## Exercise
Reproduce all the data, character for character.

━━━━━ Material to process ━━━━━

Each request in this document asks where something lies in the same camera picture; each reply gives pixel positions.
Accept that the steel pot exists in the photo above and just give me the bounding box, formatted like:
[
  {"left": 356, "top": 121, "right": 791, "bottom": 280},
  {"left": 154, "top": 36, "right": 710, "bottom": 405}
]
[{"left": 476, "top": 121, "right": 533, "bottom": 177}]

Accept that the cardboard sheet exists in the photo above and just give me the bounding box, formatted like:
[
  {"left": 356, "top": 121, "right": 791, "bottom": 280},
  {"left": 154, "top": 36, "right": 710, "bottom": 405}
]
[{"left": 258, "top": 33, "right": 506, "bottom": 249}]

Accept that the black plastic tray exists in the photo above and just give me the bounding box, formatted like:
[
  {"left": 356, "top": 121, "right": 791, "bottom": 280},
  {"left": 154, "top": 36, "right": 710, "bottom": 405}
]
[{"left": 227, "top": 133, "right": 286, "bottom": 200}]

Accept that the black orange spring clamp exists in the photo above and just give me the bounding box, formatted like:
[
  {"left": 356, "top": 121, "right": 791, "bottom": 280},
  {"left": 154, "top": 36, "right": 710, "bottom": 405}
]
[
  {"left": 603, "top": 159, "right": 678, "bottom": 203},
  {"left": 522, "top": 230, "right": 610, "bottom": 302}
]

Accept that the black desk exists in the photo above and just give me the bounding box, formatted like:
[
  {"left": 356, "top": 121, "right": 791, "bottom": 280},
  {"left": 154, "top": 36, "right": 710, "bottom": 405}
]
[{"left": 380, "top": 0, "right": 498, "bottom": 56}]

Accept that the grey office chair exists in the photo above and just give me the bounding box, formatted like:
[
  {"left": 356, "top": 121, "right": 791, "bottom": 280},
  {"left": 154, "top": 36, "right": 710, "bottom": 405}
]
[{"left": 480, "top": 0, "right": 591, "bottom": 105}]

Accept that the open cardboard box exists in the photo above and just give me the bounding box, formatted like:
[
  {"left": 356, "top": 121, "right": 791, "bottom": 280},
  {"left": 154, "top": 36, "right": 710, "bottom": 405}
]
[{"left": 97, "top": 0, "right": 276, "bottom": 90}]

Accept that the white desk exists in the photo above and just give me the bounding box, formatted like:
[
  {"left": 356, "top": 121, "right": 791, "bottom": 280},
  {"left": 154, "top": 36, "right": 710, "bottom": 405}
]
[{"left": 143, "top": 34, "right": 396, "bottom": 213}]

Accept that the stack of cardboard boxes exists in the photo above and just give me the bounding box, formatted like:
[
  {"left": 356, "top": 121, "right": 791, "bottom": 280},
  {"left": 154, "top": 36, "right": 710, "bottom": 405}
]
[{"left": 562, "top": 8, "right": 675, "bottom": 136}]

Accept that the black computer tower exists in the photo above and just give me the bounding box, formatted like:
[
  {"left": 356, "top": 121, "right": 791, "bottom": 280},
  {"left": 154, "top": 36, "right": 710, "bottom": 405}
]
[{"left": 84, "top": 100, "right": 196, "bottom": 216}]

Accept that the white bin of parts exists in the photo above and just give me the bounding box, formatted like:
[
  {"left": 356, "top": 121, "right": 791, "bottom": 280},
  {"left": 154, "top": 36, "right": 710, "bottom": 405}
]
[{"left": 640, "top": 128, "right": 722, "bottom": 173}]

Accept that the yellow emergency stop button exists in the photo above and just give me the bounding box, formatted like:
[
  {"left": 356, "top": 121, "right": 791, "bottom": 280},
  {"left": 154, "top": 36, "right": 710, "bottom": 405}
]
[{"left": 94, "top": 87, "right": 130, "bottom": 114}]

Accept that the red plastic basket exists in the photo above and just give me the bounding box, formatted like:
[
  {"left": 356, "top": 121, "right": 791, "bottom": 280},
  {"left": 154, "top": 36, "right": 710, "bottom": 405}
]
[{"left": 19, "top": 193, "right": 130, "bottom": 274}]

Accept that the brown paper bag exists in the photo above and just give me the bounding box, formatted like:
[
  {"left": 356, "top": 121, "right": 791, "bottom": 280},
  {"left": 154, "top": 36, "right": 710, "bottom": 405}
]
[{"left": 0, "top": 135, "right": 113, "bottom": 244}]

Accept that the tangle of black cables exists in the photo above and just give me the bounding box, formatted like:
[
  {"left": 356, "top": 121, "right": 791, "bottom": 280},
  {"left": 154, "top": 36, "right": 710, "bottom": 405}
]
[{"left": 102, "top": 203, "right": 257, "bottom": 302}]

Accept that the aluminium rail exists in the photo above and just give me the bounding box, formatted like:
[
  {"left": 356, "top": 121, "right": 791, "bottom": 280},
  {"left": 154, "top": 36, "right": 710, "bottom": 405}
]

━━━━━

## Solved problem
Each request in this document asks where something lies in the same camera picture; each reply gives pixel positions.
Accept that the steel pot exists in the photo above and just give me the bounding box, formatted like:
[
  {"left": 356, "top": 121, "right": 791, "bottom": 280},
  {"left": 154, "top": 36, "right": 710, "bottom": 405}
]
[{"left": 476, "top": 121, "right": 533, "bottom": 177}]

Accept that the cardboard sheet exists in the photo above and just give me the bounding box, formatted like:
[
  {"left": 356, "top": 121, "right": 791, "bottom": 280},
  {"left": 154, "top": 36, "right": 710, "bottom": 405}
]
[{"left": 258, "top": 33, "right": 506, "bottom": 249}]

Accept that the black plastic tray exists in the photo above and just give me the bounding box, formatted like:
[
  {"left": 356, "top": 121, "right": 791, "bottom": 280},
  {"left": 154, "top": 36, "right": 710, "bottom": 405}
]
[{"left": 227, "top": 133, "right": 286, "bottom": 200}]

Accept that the black orange spring clamp exists in the photo above and just give me the bounding box, formatted like:
[
  {"left": 356, "top": 121, "right": 791, "bottom": 280},
  {"left": 154, "top": 36, "right": 710, "bottom": 405}
]
[
  {"left": 603, "top": 159, "right": 678, "bottom": 203},
  {"left": 522, "top": 230, "right": 610, "bottom": 302}
]

Accept that the black desk exists in the photo above and just give me the bounding box, formatted like:
[
  {"left": 356, "top": 121, "right": 791, "bottom": 280},
  {"left": 154, "top": 36, "right": 710, "bottom": 405}
]
[{"left": 380, "top": 0, "right": 498, "bottom": 56}]

Accept that the grey office chair exists in the photo above and just give me the bounding box, formatted like:
[
  {"left": 356, "top": 121, "right": 791, "bottom": 280},
  {"left": 154, "top": 36, "right": 710, "bottom": 405}
]
[{"left": 480, "top": 0, "right": 591, "bottom": 105}]

Accept that the open cardboard box exists in the photo above and just give me the bounding box, formatted like:
[
  {"left": 356, "top": 121, "right": 791, "bottom": 280},
  {"left": 154, "top": 36, "right": 710, "bottom": 405}
]
[{"left": 97, "top": 0, "right": 276, "bottom": 90}]

Accept that the white desk exists in the photo above and just give me the bounding box, formatted like:
[
  {"left": 356, "top": 121, "right": 791, "bottom": 280},
  {"left": 154, "top": 36, "right": 710, "bottom": 405}
]
[{"left": 143, "top": 34, "right": 396, "bottom": 213}]

Accept that the stack of cardboard boxes exists in the photo above and just give me the bounding box, formatted like:
[
  {"left": 356, "top": 121, "right": 791, "bottom": 280},
  {"left": 154, "top": 36, "right": 710, "bottom": 405}
]
[{"left": 562, "top": 8, "right": 675, "bottom": 136}]

Accept that the black computer tower exists in the photo above and just give me the bounding box, formatted like:
[
  {"left": 356, "top": 121, "right": 791, "bottom": 280},
  {"left": 154, "top": 36, "right": 710, "bottom": 405}
]
[{"left": 84, "top": 100, "right": 196, "bottom": 216}]

Accept that the white bin of parts exists in the photo above and just give me the bounding box, formatted like:
[
  {"left": 356, "top": 121, "right": 791, "bottom": 280},
  {"left": 154, "top": 36, "right": 710, "bottom": 405}
]
[{"left": 640, "top": 128, "right": 722, "bottom": 173}]

Accept that the yellow emergency stop button exists in the photo above and just give me the bounding box, formatted like:
[
  {"left": 356, "top": 121, "right": 791, "bottom": 280},
  {"left": 154, "top": 36, "right": 710, "bottom": 405}
]
[{"left": 94, "top": 87, "right": 130, "bottom": 114}]

Accept that the red plastic basket exists in the photo above and just give me the bounding box, formatted like:
[
  {"left": 356, "top": 121, "right": 791, "bottom": 280},
  {"left": 154, "top": 36, "right": 710, "bottom": 405}
]
[{"left": 19, "top": 193, "right": 130, "bottom": 274}]

Accept that the brown paper bag exists in the photo above and just give me the bounding box, formatted like:
[
  {"left": 356, "top": 121, "right": 791, "bottom": 280},
  {"left": 154, "top": 36, "right": 710, "bottom": 405}
]
[{"left": 0, "top": 135, "right": 113, "bottom": 244}]

Accept that the tangle of black cables exists in the photo above and just give me the bounding box, formatted like:
[
  {"left": 356, "top": 121, "right": 791, "bottom": 280},
  {"left": 154, "top": 36, "right": 710, "bottom": 405}
]
[{"left": 102, "top": 203, "right": 257, "bottom": 302}]

Accept that the aluminium rail exists in the photo above and just give me the bounding box, formatted like:
[
  {"left": 356, "top": 121, "right": 791, "bottom": 280},
  {"left": 154, "top": 36, "right": 710, "bottom": 405}
]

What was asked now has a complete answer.